You’re lying, he said. You know it and I know it. You’re lying, Cupe.
You will find someone else, she said. And so will I.
As anyone who has ever been in love would know, those words blew him to bits, as though he had stepped on a land mine, or a booby trap set by guerrilla forces. It was the worst pain he had ever sustained. Worse than being hit by his drunk father, worse than waking up and finding his father dead at the kitchen table and then having to knock on his mother’s bedroom door and tell her the news.
Okay, he said. Fine. Cold turkey. Not another word. You understand that, Cupe? Not. Another. Word.
He was calling her bluff, or so he’d thought.
The only way I’m going to survive is with a clean break, she said. Please respect my wishes and let me, and this child, go. Please, please, do me the favor of never contacting me again.
Dabney.
Silence.
Dabney!
He would have thought she’d hung up but he could still hear her breathing.
Fine, he said.
Silence.
If that’s what you want, he said.
Silence.
We all make choices, he said.
He had always been smarter than everyone else, and he’d thought that might help him, but in this case it didn’t matter. Possibly, it made things worse. What he imagined as the finely calibrated gears of his mind were thrown practically into reverse, so that anything he tried to do—track down a source in Surat Thani, or kick-start his motorbike, or cook rice—ended up a disaster.

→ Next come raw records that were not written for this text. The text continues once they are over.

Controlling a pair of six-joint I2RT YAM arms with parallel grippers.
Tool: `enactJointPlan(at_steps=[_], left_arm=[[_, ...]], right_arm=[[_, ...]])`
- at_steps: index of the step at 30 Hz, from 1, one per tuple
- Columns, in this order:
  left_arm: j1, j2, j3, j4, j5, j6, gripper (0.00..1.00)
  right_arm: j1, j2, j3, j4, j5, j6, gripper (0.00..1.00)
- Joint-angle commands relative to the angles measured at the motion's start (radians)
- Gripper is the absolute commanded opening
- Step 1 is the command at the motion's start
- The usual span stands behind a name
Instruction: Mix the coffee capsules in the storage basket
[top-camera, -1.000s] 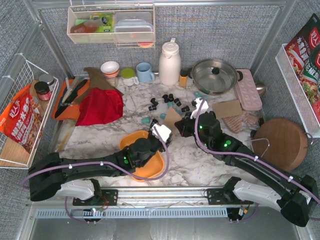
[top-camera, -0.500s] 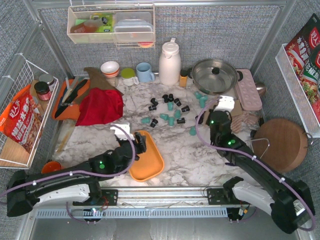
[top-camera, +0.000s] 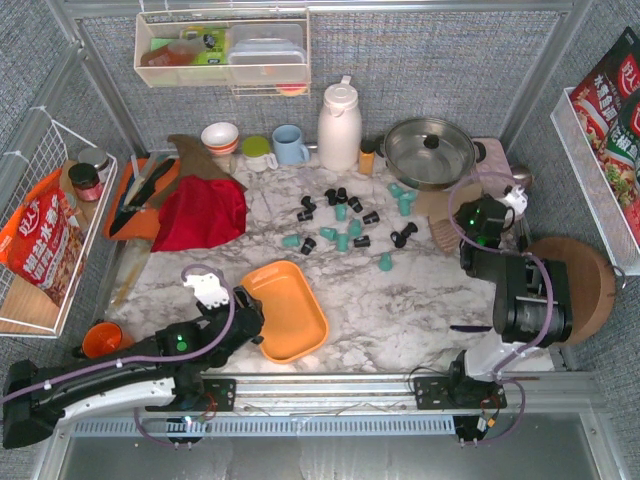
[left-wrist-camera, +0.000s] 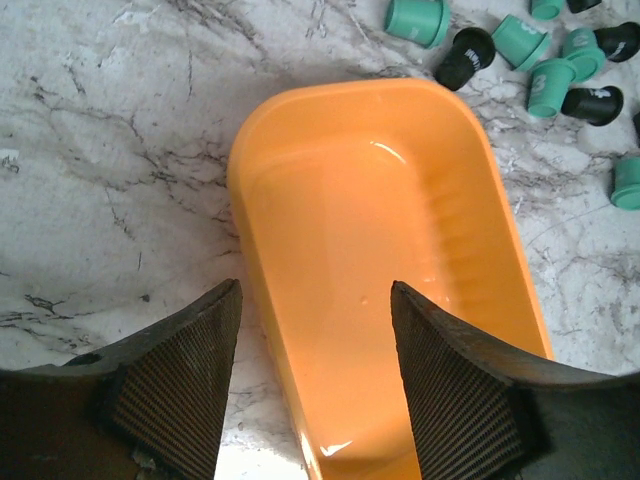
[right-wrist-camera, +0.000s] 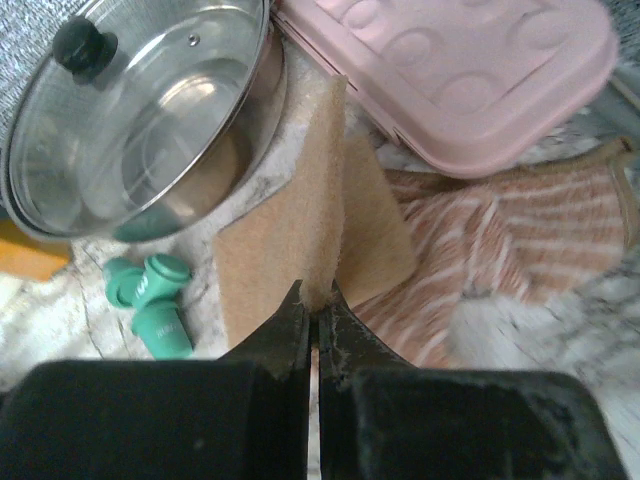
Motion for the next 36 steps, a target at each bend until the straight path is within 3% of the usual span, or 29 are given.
enactJointPlan(at_steps=[1,4,8,11,16,21,31,33,36], left_arm=[[0.001,0.004,-0.015,-0.004,0.011,-0.03,0.72],[0.003,0.019,-0.027,0.002,0.018,-0.034,0.74],[0.01,0.024,-0.046,0.017,0.025,-0.041,0.75],[0.02,0.02,-0.054,0.029,0.035,-0.037,0.75],[0.03,0.025,-0.064,0.052,0.055,-0.031,0.75],[0.041,0.044,-0.081,0.087,0.078,-0.027,0.74],[0.07,0.089,-0.081,0.122,0.112,-0.009,0.66],[0.081,0.107,-0.081,0.137,0.124,-0.002,0.58],[0.096,0.14,-0.075,0.16,0.14,0.008,0.35]], right_arm=[[-0.05,0.066,0.046,0.137,-0.191,0.09,0.41],[-0.054,0.006,0.056,-0.085,-0.064,0.074,0.67],[-0.053,-0.111,0.095,-0.377,0.126,0.041,0.79],[-0.028,-0.217,0.114,-0.477,0.245,0.0,0.84],[0.108,-0.345,0.197,-0.622,0.36,-0.134,0.89],[0.326,-0.459,0.25,-0.747,0.325,-0.242,0.89],[0.681,-0.667,0.072,-0.845,0.247,-0.295,0.86],[0.705,-0.693,0.033,-0.845,0.239,-0.297,0.85],[0.724,-0.718,-0.003,-0.841,0.22,-0.28,0.84]])
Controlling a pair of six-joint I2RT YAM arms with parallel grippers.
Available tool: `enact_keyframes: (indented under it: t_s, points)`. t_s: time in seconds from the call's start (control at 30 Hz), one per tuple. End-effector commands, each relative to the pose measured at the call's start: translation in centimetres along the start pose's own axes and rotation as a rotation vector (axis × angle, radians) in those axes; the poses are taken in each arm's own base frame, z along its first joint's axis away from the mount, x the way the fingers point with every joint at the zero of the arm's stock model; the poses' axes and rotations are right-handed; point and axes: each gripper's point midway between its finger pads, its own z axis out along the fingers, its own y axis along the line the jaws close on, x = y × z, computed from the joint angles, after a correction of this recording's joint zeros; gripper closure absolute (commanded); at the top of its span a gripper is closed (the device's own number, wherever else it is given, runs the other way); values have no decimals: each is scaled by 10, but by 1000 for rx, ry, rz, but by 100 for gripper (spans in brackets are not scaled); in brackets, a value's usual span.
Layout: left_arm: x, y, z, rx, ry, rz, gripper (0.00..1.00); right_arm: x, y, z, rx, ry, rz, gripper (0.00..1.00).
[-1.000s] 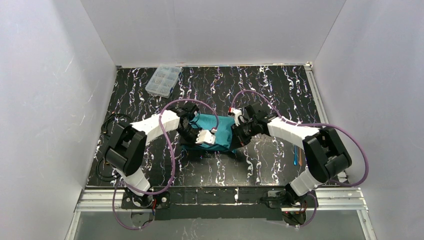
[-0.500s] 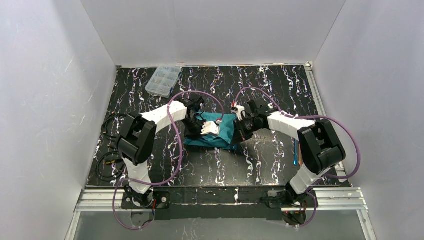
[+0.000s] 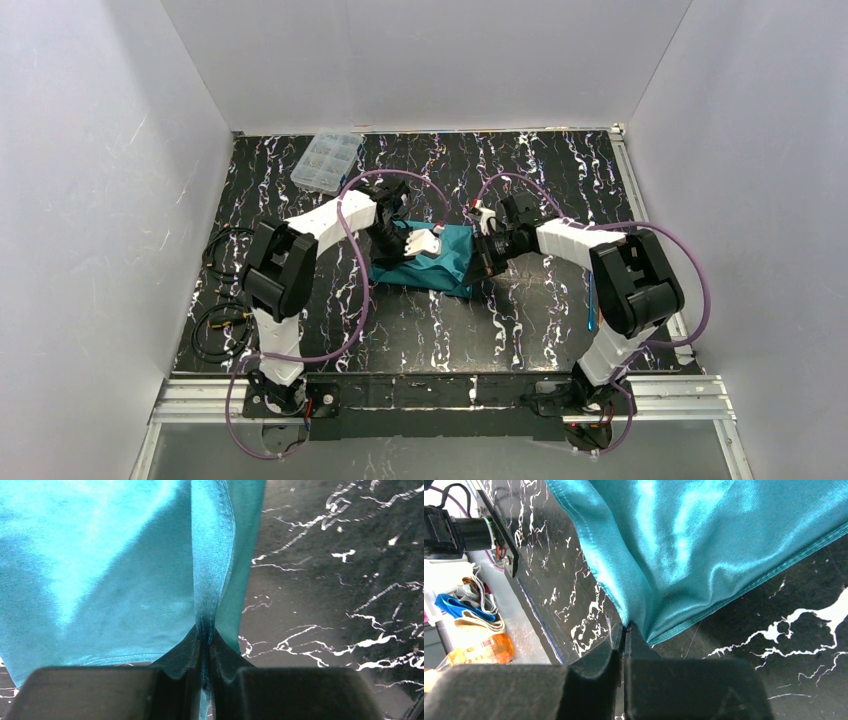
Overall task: Fold the napkin into a case and place the utensils inside
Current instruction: Fold the lower triangle-folded napkin at the center of the board.
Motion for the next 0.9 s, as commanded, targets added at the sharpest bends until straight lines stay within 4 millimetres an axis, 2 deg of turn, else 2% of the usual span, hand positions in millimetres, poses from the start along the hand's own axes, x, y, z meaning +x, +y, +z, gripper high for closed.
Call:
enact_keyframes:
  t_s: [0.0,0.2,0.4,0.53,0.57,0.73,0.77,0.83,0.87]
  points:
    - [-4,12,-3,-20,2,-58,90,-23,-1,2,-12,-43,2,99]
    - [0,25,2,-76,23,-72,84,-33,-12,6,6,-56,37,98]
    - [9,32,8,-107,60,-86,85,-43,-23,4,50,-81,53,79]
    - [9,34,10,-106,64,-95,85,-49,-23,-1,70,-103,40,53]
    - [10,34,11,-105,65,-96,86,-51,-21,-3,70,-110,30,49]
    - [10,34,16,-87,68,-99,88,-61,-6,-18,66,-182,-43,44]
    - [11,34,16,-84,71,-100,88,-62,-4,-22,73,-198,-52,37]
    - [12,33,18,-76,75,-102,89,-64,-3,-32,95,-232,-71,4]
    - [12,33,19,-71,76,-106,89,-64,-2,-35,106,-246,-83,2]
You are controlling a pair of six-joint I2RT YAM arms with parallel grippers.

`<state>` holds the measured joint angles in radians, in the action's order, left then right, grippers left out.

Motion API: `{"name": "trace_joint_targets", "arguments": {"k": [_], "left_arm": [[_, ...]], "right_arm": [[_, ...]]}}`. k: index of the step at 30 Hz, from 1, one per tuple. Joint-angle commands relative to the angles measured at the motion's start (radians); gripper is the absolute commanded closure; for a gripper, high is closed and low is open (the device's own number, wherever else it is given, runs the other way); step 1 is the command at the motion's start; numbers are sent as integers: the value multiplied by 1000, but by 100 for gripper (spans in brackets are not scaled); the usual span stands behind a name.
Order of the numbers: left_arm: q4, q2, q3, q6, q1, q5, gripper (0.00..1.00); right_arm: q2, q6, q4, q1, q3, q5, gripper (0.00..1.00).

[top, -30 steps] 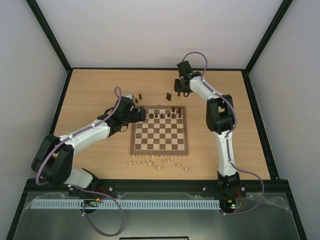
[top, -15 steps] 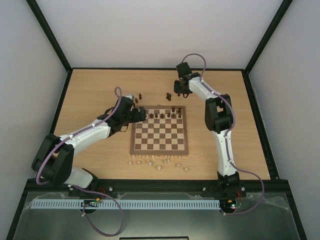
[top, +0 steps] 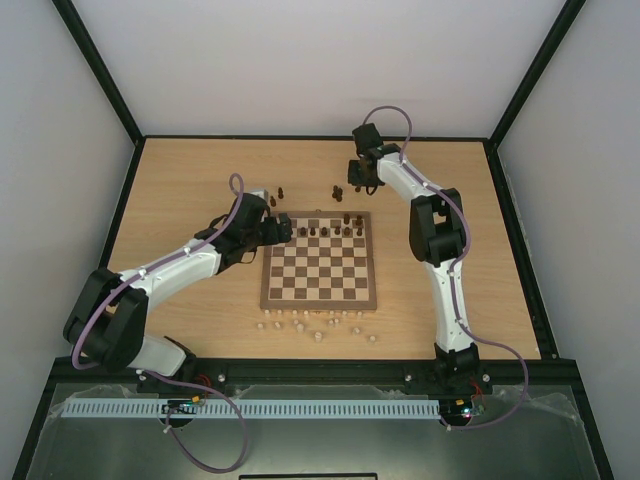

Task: Set up the chess pieces on the board
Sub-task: Pick up the chess piece at the center of the board.

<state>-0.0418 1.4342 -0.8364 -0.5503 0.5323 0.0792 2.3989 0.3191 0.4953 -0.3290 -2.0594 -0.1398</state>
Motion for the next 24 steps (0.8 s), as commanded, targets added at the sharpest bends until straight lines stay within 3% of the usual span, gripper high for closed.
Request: {"name": "trace_joint_targets", "arguments": {"k": [1, 12, 24], "left_arm": [[11, 1, 8, -3, -5, 5, 1], [10, -4, 8, -3, -6, 9, 1], [7, -30, 14, -6, -10, 18, 1]], "right_arm": [[19, -8, 60, -11, -37, -22, 83], [-36, -5, 68, -25, -24, -53, 86], [-225, -2, 38, -47, 138, -97, 86]]}}
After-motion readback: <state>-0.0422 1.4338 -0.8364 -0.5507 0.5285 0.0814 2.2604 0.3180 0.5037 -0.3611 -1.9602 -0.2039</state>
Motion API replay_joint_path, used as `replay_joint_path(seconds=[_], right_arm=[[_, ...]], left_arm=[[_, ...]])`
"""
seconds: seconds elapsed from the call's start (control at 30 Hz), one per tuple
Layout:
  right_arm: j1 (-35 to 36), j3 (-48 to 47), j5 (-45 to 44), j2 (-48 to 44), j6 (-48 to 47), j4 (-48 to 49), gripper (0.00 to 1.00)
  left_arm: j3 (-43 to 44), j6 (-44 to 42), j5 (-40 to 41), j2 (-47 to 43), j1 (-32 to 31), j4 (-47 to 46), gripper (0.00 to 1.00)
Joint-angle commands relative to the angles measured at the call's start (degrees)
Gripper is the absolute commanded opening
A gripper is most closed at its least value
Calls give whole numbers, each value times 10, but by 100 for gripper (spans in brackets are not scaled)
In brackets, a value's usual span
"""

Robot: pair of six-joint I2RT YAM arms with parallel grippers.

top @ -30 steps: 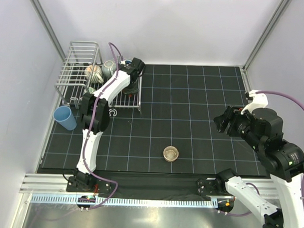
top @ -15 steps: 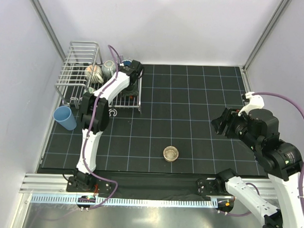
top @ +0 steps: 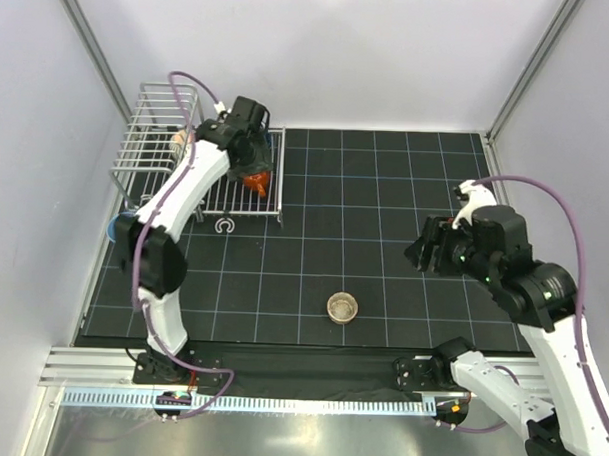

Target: Load the cups into the dish rack

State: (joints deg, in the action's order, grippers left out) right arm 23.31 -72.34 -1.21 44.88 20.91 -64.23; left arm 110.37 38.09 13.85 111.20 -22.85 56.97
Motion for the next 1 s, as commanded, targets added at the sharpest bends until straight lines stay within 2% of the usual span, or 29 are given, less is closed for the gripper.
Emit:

In May, he learned that Dabney had given birth to a baby girl and named her Agnes Bernadette, after her grandmother. He couldn’t count the number of times—when he was riding in the stinking hot third-class berth of a train, or slogging through rice paddies, or meandering through the markets looking for ripe mangoes but being offered teenaged girls—when the name had popped into his head like a chiming bell.
Agnes Bernadette.
He had heard from Agnes herself only once, shortly after her sixteenth birthday. Dabney had finally told Agnes about her true paternity and Agnes, unbeknownst to Dabney, had sent a letter to Clen in care of the New York Times. The letter had been forwarded to Clen, who at that time was living in Hanoi, in a good flat in the French Quarter. He had just won the Pulitzer and he had an offer for a book deal; for the one and only time in his life, he had been flush with cash, and there had finally been talk of transferring him to the Singapore desk, which had become his sole professional aspiration. Clen and his girlfriend, Mi Linh, drank a lot of champagne and ate dinner twice a week at the Hotel Metropole. They spent weekends at a resort in the cool hills of Sapa; Clen rented a junk and they sailed the emerald waters of Halong Bay.
Agnes’s letter had been straightforward: she now knew that Clendenin was her real father and she wanted to meet him; her mother, however, could never find out. Agnes was spending the summer in France. Could Clendenin meet her in France?